▶ **Instructions for the task**
Once the line containing "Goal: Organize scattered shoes" is found in the entries below, restate it and each following line word for word, stopping after the line containing "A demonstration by".
***** Data under study *****
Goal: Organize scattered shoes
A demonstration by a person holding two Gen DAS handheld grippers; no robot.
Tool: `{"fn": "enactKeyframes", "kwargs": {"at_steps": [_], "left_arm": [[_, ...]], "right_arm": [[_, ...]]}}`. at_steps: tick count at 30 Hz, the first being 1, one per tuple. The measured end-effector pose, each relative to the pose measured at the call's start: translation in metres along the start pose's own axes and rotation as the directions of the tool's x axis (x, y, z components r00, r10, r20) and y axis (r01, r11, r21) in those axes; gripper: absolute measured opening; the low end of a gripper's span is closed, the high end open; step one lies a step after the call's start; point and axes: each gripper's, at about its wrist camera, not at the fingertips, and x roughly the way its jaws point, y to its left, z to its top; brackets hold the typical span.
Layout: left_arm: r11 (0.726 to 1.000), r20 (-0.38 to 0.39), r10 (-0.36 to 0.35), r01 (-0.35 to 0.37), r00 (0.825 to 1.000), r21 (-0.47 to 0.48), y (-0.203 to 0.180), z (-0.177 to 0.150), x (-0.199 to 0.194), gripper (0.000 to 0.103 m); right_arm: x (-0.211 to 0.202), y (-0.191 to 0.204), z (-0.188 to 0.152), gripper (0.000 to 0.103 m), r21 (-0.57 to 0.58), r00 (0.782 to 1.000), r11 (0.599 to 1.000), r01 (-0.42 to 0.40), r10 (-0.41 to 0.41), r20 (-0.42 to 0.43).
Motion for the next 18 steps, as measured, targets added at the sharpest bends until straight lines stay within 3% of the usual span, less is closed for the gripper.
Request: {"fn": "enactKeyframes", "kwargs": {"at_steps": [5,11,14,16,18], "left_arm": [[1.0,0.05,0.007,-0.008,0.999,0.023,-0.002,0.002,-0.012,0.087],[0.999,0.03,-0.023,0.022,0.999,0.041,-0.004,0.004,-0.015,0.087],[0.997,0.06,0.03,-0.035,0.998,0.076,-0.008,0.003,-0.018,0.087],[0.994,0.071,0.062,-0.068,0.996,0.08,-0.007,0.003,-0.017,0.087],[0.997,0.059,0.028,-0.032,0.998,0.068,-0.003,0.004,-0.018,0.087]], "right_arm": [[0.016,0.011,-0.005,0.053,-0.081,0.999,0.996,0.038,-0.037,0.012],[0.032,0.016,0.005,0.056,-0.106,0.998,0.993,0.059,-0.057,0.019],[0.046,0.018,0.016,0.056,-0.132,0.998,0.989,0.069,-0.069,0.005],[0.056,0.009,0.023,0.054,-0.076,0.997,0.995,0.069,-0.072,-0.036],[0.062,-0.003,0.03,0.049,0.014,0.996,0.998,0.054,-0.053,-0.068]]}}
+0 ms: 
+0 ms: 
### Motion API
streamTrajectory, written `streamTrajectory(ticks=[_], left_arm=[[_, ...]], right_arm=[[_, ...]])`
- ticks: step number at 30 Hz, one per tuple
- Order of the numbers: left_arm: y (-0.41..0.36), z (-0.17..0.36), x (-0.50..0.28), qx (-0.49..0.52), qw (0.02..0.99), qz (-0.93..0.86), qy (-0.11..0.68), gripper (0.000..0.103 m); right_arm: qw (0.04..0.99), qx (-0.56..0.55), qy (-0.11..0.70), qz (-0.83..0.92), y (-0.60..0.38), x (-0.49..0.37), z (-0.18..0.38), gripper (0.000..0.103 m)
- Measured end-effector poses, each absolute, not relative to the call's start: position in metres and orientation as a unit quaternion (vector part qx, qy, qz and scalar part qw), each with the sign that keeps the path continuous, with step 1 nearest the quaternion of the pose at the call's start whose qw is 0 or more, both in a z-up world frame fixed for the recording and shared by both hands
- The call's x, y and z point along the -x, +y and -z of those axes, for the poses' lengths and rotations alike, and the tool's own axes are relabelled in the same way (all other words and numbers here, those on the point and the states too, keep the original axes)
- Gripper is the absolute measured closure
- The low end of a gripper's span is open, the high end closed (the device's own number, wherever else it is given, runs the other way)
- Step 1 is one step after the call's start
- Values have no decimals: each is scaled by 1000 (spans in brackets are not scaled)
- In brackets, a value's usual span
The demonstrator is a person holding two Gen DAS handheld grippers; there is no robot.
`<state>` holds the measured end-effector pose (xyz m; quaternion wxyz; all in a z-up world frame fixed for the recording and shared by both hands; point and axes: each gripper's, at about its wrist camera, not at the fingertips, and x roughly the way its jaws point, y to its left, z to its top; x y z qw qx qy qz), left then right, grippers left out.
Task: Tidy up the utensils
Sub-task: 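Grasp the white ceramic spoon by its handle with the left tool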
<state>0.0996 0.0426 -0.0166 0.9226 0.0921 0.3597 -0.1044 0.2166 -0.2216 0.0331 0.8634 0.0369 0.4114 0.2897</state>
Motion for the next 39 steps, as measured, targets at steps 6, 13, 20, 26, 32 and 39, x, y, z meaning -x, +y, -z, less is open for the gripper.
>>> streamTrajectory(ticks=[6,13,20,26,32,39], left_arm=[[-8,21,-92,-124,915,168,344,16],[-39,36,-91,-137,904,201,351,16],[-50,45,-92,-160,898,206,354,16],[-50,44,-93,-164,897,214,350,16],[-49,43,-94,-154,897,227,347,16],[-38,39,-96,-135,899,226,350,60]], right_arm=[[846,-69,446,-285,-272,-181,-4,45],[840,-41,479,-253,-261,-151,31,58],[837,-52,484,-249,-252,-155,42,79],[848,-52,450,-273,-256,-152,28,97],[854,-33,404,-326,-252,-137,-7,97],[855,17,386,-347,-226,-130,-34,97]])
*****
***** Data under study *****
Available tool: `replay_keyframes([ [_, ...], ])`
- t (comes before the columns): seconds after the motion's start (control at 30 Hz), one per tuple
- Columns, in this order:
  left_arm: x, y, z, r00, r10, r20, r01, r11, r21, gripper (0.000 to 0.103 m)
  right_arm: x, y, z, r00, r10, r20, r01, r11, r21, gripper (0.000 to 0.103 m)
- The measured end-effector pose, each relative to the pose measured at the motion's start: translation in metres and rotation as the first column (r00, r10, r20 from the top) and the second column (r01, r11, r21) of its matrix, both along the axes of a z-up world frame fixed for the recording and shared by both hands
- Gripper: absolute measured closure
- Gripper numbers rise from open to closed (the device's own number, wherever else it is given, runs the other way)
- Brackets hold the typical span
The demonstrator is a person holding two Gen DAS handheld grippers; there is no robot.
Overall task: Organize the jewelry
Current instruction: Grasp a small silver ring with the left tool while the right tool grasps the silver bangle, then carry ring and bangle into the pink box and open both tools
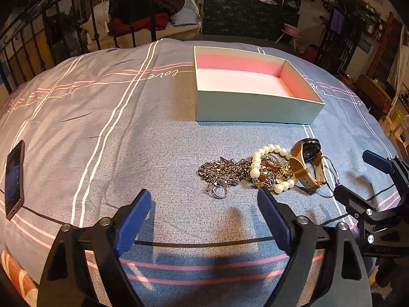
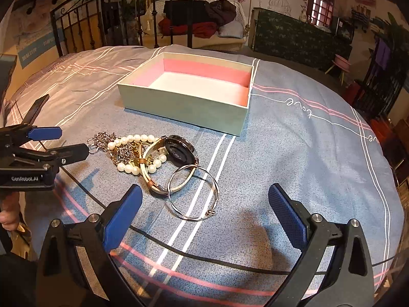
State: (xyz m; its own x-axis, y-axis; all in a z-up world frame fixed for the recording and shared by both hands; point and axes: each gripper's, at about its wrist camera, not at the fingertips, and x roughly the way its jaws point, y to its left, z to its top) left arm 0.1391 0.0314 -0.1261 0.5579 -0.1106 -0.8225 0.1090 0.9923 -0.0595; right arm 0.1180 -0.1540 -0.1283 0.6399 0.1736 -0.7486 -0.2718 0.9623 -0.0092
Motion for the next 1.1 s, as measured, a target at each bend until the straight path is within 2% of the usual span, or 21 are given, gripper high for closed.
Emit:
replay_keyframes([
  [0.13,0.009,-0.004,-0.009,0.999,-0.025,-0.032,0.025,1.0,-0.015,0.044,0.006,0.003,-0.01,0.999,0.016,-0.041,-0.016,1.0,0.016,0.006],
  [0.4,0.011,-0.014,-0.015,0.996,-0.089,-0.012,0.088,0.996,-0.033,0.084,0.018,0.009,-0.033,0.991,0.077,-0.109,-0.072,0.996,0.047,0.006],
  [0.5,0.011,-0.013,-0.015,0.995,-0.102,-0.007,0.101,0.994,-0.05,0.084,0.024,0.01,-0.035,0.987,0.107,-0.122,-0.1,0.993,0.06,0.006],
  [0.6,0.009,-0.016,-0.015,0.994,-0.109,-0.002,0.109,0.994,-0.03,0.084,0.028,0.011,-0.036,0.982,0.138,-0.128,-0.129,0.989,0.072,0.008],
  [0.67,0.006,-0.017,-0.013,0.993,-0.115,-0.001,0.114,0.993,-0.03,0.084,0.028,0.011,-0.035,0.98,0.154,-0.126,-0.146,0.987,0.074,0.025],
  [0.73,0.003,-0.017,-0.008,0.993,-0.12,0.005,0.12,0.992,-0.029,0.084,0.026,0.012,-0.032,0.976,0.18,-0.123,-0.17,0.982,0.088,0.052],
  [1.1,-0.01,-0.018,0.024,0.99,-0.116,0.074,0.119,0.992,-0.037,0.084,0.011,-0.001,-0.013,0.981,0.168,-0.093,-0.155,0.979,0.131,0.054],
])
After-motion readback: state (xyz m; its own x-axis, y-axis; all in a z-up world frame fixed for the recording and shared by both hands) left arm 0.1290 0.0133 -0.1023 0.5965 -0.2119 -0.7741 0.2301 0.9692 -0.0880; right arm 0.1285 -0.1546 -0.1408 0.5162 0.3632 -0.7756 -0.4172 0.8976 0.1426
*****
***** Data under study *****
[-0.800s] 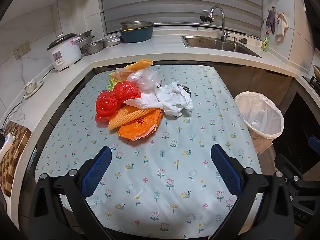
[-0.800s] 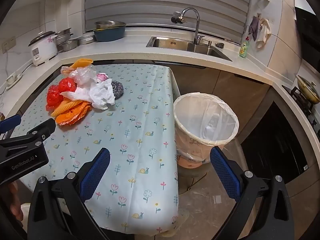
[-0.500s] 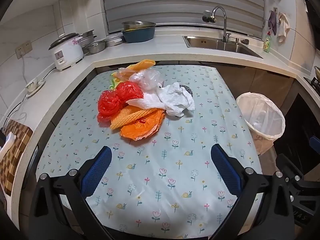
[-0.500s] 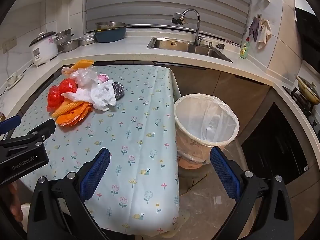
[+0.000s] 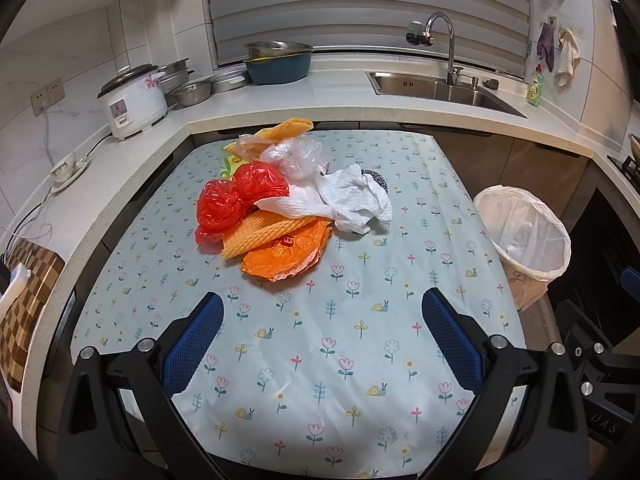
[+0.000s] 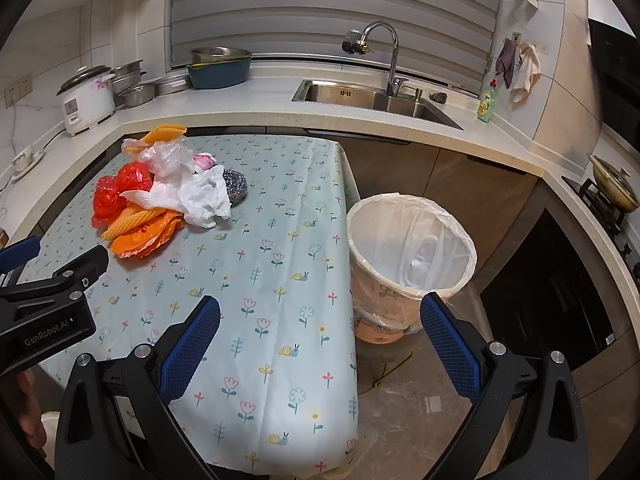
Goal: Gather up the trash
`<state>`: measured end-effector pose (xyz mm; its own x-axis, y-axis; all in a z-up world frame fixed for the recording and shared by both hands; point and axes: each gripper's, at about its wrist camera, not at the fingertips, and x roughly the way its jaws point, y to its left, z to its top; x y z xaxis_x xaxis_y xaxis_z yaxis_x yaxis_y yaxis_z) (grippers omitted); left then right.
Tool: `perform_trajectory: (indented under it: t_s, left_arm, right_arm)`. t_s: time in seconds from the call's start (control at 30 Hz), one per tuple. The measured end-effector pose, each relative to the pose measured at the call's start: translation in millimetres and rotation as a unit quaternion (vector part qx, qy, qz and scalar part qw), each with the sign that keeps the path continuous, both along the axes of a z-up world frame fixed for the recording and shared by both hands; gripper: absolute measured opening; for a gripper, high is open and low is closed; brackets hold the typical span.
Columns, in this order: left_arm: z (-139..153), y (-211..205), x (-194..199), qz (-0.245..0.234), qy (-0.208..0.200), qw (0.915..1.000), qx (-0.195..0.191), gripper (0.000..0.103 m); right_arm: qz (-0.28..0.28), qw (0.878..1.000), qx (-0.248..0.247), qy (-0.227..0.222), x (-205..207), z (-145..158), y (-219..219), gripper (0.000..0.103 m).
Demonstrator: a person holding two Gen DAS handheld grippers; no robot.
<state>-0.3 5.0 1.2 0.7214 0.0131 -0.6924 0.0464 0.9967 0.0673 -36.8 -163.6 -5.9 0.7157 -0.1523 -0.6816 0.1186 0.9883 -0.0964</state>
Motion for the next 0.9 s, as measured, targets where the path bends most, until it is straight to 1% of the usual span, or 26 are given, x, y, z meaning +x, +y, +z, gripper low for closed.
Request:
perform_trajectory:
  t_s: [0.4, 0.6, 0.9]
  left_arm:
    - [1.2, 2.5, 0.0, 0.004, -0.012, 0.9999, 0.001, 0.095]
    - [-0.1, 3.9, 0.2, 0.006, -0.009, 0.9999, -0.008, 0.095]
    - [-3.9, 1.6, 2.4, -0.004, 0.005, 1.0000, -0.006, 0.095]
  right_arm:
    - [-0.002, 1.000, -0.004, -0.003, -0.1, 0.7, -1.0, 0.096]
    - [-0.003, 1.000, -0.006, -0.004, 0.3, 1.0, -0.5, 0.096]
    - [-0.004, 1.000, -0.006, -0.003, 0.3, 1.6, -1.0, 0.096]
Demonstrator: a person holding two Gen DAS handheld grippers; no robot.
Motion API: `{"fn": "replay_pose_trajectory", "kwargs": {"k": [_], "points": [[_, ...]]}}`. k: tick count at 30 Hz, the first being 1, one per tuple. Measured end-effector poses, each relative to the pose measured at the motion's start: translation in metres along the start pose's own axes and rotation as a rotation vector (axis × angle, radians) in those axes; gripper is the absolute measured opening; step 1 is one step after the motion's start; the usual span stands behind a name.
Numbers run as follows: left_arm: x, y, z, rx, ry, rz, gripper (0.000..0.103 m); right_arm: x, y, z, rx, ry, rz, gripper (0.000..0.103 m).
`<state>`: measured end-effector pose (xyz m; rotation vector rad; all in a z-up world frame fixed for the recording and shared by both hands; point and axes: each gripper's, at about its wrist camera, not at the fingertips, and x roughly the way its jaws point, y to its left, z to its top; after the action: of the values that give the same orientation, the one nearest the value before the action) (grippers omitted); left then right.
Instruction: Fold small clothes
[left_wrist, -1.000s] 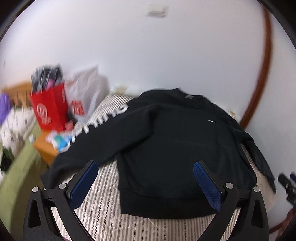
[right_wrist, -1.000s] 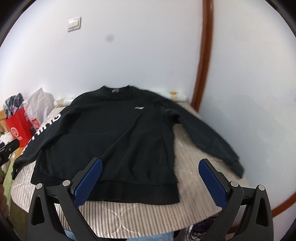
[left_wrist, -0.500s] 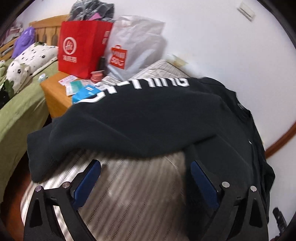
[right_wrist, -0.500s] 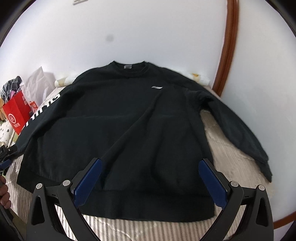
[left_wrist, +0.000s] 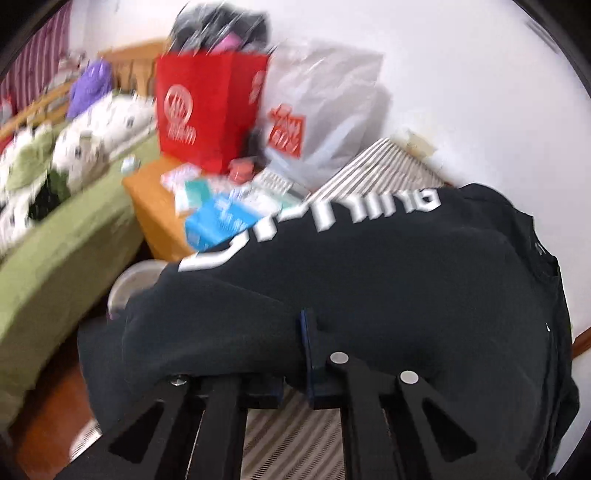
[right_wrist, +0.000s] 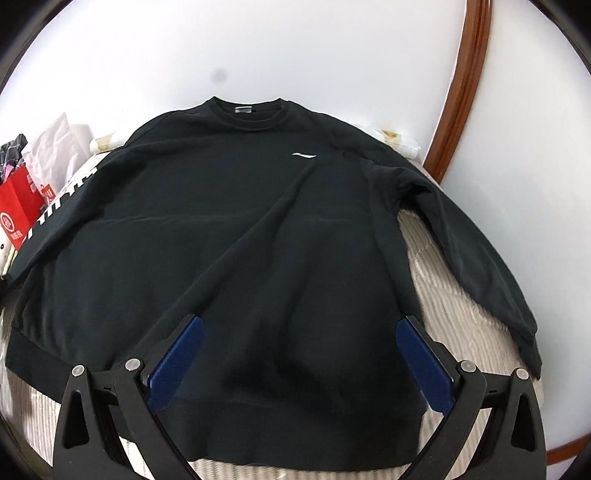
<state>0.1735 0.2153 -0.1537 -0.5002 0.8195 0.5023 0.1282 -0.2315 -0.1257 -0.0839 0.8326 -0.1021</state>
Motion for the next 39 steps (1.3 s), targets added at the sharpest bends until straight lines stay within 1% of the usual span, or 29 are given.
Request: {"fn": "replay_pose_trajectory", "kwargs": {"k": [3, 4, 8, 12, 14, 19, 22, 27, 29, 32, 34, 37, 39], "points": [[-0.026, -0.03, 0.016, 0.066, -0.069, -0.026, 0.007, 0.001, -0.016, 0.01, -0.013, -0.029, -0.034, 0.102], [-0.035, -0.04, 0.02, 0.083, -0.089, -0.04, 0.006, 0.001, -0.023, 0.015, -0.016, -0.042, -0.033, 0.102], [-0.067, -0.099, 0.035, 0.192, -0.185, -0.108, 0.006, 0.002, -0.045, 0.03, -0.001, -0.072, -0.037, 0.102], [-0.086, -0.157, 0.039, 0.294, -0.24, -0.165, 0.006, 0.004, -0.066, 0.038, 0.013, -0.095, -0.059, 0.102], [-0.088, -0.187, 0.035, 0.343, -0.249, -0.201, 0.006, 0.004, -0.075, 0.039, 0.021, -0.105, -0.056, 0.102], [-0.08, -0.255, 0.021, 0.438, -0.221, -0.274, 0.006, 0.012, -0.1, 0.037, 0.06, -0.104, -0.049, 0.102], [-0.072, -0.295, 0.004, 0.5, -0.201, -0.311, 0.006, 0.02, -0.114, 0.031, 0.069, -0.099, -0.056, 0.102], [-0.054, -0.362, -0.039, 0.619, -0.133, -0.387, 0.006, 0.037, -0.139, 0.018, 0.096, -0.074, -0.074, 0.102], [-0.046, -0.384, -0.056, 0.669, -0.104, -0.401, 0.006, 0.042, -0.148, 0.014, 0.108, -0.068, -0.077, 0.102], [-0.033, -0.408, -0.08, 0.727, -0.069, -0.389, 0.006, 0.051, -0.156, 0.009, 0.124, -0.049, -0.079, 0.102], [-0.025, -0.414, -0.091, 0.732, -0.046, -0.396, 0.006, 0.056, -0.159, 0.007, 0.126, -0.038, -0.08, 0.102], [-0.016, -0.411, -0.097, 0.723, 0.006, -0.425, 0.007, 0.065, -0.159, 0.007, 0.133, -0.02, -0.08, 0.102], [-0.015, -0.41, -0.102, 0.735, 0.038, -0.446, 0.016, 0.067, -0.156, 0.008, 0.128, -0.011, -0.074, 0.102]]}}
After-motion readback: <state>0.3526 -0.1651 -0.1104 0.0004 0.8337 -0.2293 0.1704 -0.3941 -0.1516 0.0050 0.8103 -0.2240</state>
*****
▶ **Solution**
Goal: Organize scattered shoes
A demonstration by a person holding two Gen DAS handheld grippers; no robot.

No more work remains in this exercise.